With the Bible though, we have witnesses that presumably entangle the Bible with a divine being. Complexity penalty in this case shouldn’t penalize for extra details. (Considering complexity penalties may still point to “this story is made up for social reasons, and here are some prior sources” instead of “god did it”… but this isn’t due to the amount of detail provided.)
...What? As a technical matter, the laws of probability say that evidence (eyewitness or otherwise) tells us how to update a prior probability, and ultimately a complexity penalty seems like the only way to get sensible priors.
I take you to mean that in a real eyewitness account, we should expect details. That seems more or less right, but largely irrelevant to what I’m saying—even the idea of a human-like mind is more complicated than it appears. That’s before we get to the details of the story (which we might doubt to some degree, in more trustworthy cases, even while paradoxically taking those details as evidence for some core claim).
Even the bare claim that God was involved with certain historical figures is another logically distinct detail we need to penalize before we get to the specifics of any one Gospel or source for the Torah. So the evidence of witnesses would need to overcome this penalty. And of course, in order for them to justify the beliefs about God, we would need to understand what that word means and how someone could directly or indirectly observe its object.
I may have misread your initial comment. To paraphrase to check my reading: you are penalizing due to complexity of a ‘god’ prior but, on the balance, eyewitness details should increase your estimate of the claimed witnessed set being true. More details from eyewitnesses do not then penalize further. The complexity of the god models are just so complex in the first place, that eyewitness details don’t increase your estimate much.
What I’m not grasping is what this sentence meant:
Functionally, we’re talking about the set of vaguely Bible shaped gods… not all the details would need to be true. Eyewitness claims that this bible shaped god interacted with a historical figure should STILL increase your estimate of it happening.… even though that increase may still be infinitesimal.

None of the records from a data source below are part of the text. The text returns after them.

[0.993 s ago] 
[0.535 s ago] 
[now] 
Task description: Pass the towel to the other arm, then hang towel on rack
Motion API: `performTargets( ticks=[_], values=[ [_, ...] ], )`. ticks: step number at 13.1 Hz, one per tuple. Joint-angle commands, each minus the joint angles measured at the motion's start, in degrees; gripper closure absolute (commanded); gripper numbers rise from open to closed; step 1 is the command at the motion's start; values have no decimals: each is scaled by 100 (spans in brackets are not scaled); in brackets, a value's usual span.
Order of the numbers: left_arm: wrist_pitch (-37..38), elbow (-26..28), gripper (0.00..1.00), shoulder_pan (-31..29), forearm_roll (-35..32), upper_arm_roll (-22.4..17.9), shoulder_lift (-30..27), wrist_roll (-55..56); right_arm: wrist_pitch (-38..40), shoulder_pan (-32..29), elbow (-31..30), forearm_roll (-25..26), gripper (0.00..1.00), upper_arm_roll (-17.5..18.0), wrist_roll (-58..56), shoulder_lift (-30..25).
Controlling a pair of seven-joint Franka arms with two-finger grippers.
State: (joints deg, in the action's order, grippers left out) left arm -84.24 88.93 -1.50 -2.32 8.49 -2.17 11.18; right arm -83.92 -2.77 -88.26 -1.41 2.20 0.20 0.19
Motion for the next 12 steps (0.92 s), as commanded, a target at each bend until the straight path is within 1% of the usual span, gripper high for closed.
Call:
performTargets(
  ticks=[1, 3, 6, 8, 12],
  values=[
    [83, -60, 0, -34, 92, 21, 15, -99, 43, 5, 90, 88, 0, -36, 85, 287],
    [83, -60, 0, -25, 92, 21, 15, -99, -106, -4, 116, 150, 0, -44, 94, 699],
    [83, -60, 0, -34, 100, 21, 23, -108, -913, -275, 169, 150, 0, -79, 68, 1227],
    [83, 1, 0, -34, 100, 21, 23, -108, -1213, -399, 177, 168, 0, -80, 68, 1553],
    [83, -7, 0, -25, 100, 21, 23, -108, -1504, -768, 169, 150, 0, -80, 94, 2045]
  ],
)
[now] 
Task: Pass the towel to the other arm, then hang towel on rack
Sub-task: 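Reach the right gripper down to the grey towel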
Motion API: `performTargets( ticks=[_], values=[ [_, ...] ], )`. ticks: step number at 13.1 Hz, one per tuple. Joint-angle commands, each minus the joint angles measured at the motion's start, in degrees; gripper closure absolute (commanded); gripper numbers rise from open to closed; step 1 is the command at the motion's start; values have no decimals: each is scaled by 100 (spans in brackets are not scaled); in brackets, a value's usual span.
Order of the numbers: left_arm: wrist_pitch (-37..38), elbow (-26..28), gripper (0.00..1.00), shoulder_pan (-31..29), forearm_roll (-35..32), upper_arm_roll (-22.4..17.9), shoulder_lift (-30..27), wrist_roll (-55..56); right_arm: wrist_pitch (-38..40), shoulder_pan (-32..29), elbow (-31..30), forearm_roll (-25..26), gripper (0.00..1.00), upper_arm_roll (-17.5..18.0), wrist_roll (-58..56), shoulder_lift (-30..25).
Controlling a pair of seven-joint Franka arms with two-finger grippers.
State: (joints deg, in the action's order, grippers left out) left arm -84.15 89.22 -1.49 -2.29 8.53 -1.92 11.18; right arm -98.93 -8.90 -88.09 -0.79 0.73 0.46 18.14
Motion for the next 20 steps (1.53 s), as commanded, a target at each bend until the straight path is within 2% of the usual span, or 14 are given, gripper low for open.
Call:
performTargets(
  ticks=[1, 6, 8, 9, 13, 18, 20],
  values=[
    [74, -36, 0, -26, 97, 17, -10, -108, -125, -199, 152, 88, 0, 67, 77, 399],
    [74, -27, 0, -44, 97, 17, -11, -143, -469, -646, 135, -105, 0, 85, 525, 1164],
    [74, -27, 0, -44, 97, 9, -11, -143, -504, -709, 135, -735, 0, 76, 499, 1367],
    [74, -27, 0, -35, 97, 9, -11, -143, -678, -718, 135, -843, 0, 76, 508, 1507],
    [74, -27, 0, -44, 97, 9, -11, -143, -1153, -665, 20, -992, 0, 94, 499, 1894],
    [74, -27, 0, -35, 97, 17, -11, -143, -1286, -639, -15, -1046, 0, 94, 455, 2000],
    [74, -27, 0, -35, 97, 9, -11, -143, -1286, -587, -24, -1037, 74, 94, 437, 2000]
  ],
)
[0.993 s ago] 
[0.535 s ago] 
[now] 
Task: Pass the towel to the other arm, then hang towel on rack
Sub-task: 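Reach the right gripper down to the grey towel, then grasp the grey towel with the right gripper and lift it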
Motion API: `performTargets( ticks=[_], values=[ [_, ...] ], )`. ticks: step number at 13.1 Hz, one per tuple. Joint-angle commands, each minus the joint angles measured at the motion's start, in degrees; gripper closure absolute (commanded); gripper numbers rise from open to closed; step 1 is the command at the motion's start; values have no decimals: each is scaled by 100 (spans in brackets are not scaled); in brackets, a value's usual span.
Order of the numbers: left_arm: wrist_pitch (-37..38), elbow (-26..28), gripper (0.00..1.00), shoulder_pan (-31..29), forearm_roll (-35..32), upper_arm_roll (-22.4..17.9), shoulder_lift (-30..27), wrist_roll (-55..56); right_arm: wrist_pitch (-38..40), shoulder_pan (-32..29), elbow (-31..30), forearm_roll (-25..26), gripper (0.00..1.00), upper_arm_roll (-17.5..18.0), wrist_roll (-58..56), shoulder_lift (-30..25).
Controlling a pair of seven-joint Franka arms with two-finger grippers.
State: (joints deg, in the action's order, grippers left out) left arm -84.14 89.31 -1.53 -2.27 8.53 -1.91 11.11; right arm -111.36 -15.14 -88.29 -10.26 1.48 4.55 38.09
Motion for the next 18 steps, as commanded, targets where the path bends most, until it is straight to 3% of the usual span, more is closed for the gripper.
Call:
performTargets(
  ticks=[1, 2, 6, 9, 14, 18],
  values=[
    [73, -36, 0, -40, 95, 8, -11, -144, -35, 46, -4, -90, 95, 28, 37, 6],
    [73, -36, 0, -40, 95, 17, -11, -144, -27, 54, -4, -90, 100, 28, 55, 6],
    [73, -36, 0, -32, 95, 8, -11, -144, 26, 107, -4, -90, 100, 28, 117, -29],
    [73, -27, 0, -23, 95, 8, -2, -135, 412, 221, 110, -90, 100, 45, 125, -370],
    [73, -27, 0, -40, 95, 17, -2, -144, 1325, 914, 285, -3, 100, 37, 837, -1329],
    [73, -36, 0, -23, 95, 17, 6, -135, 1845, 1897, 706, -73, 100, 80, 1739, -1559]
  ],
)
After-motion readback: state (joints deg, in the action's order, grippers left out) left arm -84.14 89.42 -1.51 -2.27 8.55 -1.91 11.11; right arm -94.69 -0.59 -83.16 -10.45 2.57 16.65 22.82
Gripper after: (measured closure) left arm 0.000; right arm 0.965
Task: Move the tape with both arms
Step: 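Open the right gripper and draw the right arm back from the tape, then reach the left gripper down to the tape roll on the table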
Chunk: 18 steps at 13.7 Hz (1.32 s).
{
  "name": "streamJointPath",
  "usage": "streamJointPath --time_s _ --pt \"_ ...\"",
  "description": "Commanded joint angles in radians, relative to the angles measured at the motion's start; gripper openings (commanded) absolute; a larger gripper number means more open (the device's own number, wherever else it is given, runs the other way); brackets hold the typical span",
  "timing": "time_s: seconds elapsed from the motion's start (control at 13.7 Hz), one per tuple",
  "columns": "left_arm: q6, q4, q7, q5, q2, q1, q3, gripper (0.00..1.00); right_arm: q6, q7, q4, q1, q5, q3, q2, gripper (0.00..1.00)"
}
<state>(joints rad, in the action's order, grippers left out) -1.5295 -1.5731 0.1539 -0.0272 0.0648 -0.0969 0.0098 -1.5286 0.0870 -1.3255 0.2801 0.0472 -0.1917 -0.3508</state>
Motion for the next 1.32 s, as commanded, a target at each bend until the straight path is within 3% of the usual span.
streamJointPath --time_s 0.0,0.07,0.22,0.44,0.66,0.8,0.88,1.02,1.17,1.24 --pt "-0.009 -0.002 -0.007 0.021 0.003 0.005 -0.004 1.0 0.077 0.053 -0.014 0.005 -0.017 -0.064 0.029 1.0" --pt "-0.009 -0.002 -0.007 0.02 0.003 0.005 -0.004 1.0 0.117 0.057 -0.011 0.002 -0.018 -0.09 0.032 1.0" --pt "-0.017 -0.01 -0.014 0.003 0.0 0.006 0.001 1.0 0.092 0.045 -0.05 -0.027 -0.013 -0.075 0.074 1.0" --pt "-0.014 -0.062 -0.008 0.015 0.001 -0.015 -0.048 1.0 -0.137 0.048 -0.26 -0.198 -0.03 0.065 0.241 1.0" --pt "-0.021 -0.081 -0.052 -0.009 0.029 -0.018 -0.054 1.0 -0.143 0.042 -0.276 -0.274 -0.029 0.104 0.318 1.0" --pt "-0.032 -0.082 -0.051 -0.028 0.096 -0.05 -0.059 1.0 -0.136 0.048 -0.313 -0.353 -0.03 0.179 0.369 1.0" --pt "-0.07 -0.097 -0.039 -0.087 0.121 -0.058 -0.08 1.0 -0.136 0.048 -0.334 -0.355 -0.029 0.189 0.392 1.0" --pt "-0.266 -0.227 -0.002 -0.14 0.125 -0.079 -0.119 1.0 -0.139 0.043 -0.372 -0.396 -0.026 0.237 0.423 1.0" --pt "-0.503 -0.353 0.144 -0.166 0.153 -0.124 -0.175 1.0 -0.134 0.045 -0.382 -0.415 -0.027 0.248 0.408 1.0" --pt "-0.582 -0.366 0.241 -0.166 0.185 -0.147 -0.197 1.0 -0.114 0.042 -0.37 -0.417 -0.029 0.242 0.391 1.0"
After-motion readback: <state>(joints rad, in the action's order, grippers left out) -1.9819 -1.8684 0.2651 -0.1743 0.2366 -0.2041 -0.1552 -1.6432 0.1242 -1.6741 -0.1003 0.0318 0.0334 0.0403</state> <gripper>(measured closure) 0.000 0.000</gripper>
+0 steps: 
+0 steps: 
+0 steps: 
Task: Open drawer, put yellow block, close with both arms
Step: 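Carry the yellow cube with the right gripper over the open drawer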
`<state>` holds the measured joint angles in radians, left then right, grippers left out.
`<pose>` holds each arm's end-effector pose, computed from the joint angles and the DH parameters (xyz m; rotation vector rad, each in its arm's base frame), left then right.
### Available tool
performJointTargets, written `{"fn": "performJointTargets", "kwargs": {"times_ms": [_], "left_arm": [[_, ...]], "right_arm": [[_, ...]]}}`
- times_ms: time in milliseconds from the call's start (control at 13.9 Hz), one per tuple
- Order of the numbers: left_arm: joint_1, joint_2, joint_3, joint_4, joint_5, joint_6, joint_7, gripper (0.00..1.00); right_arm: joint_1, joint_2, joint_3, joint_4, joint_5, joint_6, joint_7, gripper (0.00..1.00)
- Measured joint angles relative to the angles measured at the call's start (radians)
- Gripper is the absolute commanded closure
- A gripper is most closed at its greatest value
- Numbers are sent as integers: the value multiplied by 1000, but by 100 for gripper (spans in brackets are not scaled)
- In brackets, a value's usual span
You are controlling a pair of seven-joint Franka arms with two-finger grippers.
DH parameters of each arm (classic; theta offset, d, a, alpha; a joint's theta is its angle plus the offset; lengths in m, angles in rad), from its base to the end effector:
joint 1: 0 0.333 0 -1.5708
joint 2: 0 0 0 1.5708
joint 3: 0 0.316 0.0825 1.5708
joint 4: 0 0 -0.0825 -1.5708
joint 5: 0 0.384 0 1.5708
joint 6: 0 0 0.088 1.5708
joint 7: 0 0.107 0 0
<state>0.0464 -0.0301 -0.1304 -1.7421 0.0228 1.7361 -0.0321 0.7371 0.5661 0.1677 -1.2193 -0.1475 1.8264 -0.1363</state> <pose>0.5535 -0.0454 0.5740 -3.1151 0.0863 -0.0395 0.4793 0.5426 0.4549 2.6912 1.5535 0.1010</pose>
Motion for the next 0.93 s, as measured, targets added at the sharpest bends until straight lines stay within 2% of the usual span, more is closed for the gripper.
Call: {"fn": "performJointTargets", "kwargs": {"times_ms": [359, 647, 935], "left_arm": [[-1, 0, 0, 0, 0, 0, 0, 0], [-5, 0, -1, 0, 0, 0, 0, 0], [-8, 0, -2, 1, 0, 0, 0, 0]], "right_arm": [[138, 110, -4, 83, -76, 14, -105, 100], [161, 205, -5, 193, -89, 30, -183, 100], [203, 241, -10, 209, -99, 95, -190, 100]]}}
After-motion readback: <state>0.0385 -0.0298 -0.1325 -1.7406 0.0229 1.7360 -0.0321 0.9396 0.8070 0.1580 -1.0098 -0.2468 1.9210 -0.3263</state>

Excepting things like “the following sentence is false”, eyewitness details should always increase the chance of something like the referenced object existing. It may in parallel also provide evidence that the ‘custody chain’ is faulty or faked… but that’s a different issue.
Pretty much. I’m saying that “vaguely Bible shaped,” rather than “touched down only in Jackson County, Missouri in 1978,” is itself a detail to be justified.